Bridging the exam room with the boardroom

Six strategies to build strong physician-administrator partnerships

A decade ago, it was rare to find healthcare administrators and physicians solving problems collaboratively. A combination of mutual respect and misunderstanding kept these experts far apart. There was often good intent behind this siloed approach — administrators didn't want to bother physicians with business meetings, and physicians needed to spend time delivering care, not explaining it.

But over the past several years, it has become increasingly clear that physicians and administrators no longer have a choice about whether to work together. In fact, it is vital to the future of healthcare that they do, melding medical acumen with strategic insight in order to save a flailing industry.

Consider the time, effort and resources devoted to electronic medical record adoption and clinical integration. Now that large-scale, chronic change is the norm, administrators are putting their organizations at great risk by not engaging physicians and other providers in the decisions that ultimately impact their work. Administrators must exercise the patience to collaborate, sort through the input and ultimately incorporate physician feedback into solutions. For their part, physicians need to avail themselves to these conversations, participate in identifying compromises and accept that the business side of healthcare isn't all bad.

Gone are the days when clinic team meetings included everyone but the physicians. Now, executive suites are filling up with physicians in roles beyond the CMO's office. Compacts, advisory councils and leadership development programs are designed to increase a physician's ability to thoughtfully participate in the business of healthcare. While all of these opportunities provide tangible and meaningful occasions for cross-discipline collaboration, there seems to be more pressure placed upon physicians to catch up than there is on administrators to fully understand what it means to practice medicine in the tangled web of healthcare.

While organizations continue relying on physicians to provide perspective and expertise, there is an opportunity for administrators to develop more insight into the impact our financially strapped, litigiously targeted and quality-challenged system has on a physician's ability to practice. Most physicians would welcome the opportunity to open up their world to administrators who demonstrate sincere levels of compassion and curiosity toward the daily pressure placed upon the average physician. After all, providing high-quality care today often means simultaneously managing a complex computer system, paying back a mountain of debt and memorizing ICD-10 codes.

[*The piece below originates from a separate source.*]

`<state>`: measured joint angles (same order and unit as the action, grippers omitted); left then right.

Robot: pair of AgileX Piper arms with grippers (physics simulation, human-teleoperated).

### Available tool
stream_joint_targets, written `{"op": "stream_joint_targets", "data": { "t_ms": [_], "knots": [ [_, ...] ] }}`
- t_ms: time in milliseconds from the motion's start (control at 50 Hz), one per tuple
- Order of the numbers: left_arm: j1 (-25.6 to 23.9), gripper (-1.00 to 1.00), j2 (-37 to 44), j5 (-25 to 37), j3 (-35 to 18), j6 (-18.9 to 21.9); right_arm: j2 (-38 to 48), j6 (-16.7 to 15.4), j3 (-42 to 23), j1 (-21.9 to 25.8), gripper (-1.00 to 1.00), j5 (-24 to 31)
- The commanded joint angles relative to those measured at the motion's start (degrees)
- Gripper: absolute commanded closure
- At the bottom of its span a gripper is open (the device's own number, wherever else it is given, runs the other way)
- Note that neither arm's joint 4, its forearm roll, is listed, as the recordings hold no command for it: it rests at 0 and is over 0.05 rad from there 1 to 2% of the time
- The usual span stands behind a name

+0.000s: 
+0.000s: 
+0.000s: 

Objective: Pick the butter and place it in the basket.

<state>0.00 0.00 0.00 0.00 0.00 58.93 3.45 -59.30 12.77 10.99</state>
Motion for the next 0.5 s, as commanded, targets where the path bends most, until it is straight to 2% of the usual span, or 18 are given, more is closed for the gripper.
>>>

Therefore, the call for integration needs to go beyond clinical teams. The success of physicians and health systems are inarguably interdependent. It's time to bridge the exam room with the boardroom.

Here are six strategies for building strong physician-administration partnerships:

1. Create rules of engagement. Collaborative decision making, problem solving and strategic planning require a strong foundation of trust. Compacts, team agreements and shared governance councils are just a few examples of ways physicians and administrators can create frameworks to coexist and begin conversations from a deeper place.

2. Measure and value the same data. What's an RVU anyway? Until those delivering healthcare measure their success the same ways as those managing healthcare, there cannot be a common definition of success. Identify three to five key metrics, talk about them, track them and highlight them. Repeat.

3. Plan meetings around patient care. Meetings should be centered around care delivery, not individual preference or precedence. Prioritizing the patient means administrators and physicians need to find alternate ways to connect with each other in order to minimize care disruption. Consider brief, but regular, huddles and longer, but more occasional, meetings. And use technology when it makes sense.

4. Start small and build momentum. Rome wasn't built in a day, and neither were clinical programs, hospitals and clinically integrated networks. Initially focusing on small, manageable projects helps cross-disciplinary teams achieve quick wins that create momentum for larger, more significant undertakings.

5. Celebrate often. Acknowledging the effort and work that has gone into an accomplishment further solidifies any relationship, as long as the celebration is authentic and meaningful. In an industry filled with solving problems, it can be a refreshing change to spend time toasting hard work.

6. Spread the word. All it takes is a few key stakeholders achieving success in order to create contagious and positive energy that will help cultivate more champions. Intentionally sharing updates, success stories and even course corrections demonstrates that administrators and physicians can successfully collaborate and achieve meaningful outcomes together.

Health systems that continue to nurture the physician-administrator dyad and embrace its potential will be leaders in an industry where many organizations are working hard just to stay afloat. This collaboration does not occur overnight; rather, it must be intentional, thoughtful and strategically incorporated into the culture and goals of an organization. Most importantly, this partnership must be aligned around a shared desire to deliver better care and create healthier communities.

Lisa Goren is program director for physician alignment and engagement at Legacy Health, where she oversees physician leadership development.